▸ WORK ORDER
After removing every image, reproduce the data exactly as it appears.

▸ INPUT DATA
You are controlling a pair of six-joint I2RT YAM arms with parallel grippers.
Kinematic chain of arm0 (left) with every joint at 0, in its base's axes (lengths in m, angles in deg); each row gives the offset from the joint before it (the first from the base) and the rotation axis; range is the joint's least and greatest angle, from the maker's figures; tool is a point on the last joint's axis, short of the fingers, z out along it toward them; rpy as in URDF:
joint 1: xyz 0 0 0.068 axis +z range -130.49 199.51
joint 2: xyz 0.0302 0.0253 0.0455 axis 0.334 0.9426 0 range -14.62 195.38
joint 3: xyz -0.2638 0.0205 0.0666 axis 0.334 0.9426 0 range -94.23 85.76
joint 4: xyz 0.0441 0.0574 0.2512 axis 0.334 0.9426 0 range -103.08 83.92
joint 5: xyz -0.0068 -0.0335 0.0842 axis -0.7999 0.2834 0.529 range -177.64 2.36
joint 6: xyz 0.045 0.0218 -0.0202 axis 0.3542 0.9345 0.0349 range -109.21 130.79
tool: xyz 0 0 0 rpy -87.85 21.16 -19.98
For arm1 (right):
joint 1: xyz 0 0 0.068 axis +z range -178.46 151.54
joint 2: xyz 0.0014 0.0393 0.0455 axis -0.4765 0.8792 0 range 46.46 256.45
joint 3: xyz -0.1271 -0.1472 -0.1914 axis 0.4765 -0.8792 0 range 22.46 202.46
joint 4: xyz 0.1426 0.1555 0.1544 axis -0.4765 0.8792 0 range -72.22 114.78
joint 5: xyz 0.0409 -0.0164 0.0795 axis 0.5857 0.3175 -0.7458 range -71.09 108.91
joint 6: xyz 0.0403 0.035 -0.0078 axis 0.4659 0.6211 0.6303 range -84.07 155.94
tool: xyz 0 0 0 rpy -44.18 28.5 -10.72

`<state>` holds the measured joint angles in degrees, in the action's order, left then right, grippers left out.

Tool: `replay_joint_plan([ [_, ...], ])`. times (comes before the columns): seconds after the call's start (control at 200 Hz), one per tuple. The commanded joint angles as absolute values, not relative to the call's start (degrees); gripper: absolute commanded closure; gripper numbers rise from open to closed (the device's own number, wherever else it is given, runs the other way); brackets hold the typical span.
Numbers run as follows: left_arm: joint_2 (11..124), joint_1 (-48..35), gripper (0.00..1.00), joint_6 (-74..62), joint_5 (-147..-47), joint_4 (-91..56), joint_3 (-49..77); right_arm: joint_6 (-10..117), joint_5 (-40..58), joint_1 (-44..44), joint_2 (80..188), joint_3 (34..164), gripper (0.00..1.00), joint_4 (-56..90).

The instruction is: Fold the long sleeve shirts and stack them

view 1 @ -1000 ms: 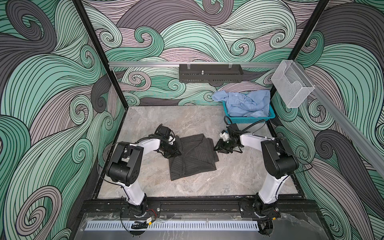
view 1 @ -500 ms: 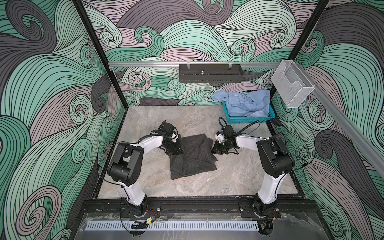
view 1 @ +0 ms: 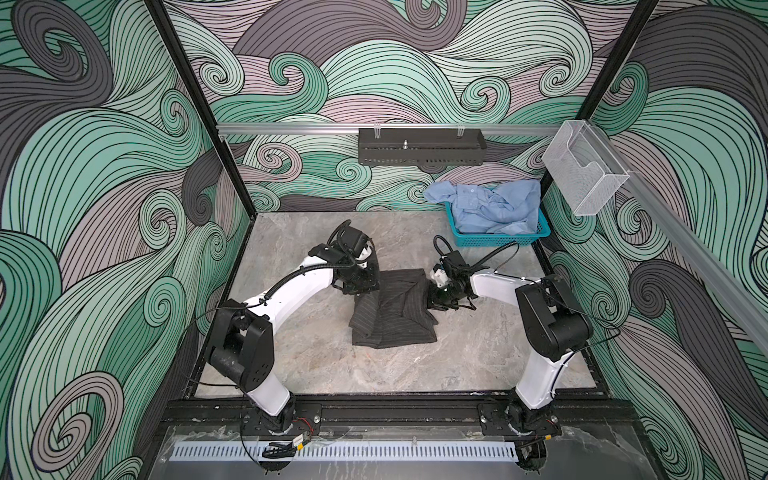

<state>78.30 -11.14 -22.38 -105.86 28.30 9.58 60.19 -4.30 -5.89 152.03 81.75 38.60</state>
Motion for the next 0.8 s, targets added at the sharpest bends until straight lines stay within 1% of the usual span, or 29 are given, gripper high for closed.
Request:
replay_joint_plan([
  [0.0,81.23,-14.41,1.0,-24.82,-103.59,29.56,5.6,59.49,0.32,-5.78,153.07,81.02,0.89,44.1],
  [0.23,88.99,-19.18,1.0,-27.68,-104.07,24.7,1.76,59.16,0.61,-5.68,152.51,80.95,0.89,44.57],
  [0.54,98.95,-20.12,1.0,-29.14,-104.56,18.97,1.13,59.34,1.22,-6.03,148.68,80.69,0.87,46.41],
  [0.59,100.23,-20.08,1.0,-29.13,-104.6,18.52,1.27,59.56,1.15,-6.34,147.51,80.26,0.85,46.53],
  [0.72,102.05,-19.95,1.0,-29.41,-105.25,17.51,1.91,59.28,1.01,-7.8,144.64,79.41,0.73,48.11],
  [0.791,101.79,-19.95,1.0,-29.46,-105.48,17.38,2.22,59.22,0.72,-9.32,142.78,78.2,0.69,48.32],
])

▸ ANSWER TO THE EXERCISE
You are controlling a pair of six-joint I2RT YAM arms with parallel grippers.
Kinematic chain of arm0 (left) with every joint at 0, in its base's axes (lengths in m, angles in deg); each row gives the offset from the joint before it (the first from the base) and the rotation axis; range is the joint's least and greatest angle, from the maker's figures; tool is a point on the last joint's axis, short of the fingers, z out along it toward them; rpy as in URDF:
joint 1: xyz 0 0 0.068 axis +z range -130.49 199.51
joint 2: xyz 0.0302 0.0253 0.0455 axis 0.334 0.9426 0 range -14.62 195.38
joint 3: xyz -0.2638 0.0205 0.0666 axis 0.334 0.9426 0 range -94.23 85.76
joint 4: xyz 0.0441 0.0574 0.2512 axis 0.334 0.9426 0 range -103.08 83.92
joint 5: xyz -0.0068 -0.0335 0.0842 axis -0.7999 0.2834 0.529 range -177.64 2.36
joint 6: xyz 0.045 0.0218 -0.0202 axis 0.3542 0.9345 0.0349 range -109.21 130.79
tool: xyz 0 0 0 rpy -87.85 21.16 -19.98
For arm1 (right):
joint 1: xyz 0 0 0.068 axis +z range -178.46 151.54
joint 2: xyz 0.0014 0.0393 0.0455 axis -0.4765 0.8792 0 range 46.46 256.45
joint 3: xyz -0.1271 -0.1472 -0.1914 axis 0.4765 -0.8792 0 range 22.46 202.46
joint 4: xyz 0.1426 0.1555 0.1544 axis -0.4765 0.8792 0 range -72.22 114.78
joint 5: xyz 0.0409 -0.0164 0.0795 axis 0.5857 0.3175 -0.7458 range -71.09 108.91
joint 6: xyz 0.0403 0.035 -0.0078 axis 0.4659 0.6211 0.6303 range -84.07 155.94
tool: xyz 0 0 0 rpy -44.18 28.5 -10.72

`<state>` holds the measured joint angles in degrees, in the action's order, left then right, grippers left out.

Tool: `replay_joint_plan([ [_, ...], ])`. times (comes before the columns): seconds after the call's start (control at 200 Hz), one per tuple. The commanded joint angles as absolute values, not relative to the call's start (degrees); gripper: absolute commanded closure; gripper numbers rise from open to closed (the device's own number, wherever else it is given, runs the other way); brackets hold the typical span.
Numbers run as follows: left_arm: joint_2 (11..124), joint_1 (-48..35), gripper (0.00..1.00), joint_6 (-74..62), joint_5 (-147..-47), joint_4 (-91..56), joint_3 (-49..77); right_arm: joint_6 (-10..117), joint_5 (-40..58), joint_1 (-44..44), joint_2 (80..188), joint_3 (34..164), gripper (0.00..1.00), joint_4 (-56..90).

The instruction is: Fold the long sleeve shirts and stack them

view 1 @ -1000 ms: 
view 1 @ -500 ms: 
view 1 @ +0 ms: 

<state>78.30 -11.14 -22.38 -105.86 28.30 9.58 60.19 -4.30 -5.89 152.03 81.75 38.60</state>
Motion for the next 0.8 s, targets added at the sharpest bends until straight lines stay within 1% of the usual span, or 29 are given, gripper high for closed.
Request:
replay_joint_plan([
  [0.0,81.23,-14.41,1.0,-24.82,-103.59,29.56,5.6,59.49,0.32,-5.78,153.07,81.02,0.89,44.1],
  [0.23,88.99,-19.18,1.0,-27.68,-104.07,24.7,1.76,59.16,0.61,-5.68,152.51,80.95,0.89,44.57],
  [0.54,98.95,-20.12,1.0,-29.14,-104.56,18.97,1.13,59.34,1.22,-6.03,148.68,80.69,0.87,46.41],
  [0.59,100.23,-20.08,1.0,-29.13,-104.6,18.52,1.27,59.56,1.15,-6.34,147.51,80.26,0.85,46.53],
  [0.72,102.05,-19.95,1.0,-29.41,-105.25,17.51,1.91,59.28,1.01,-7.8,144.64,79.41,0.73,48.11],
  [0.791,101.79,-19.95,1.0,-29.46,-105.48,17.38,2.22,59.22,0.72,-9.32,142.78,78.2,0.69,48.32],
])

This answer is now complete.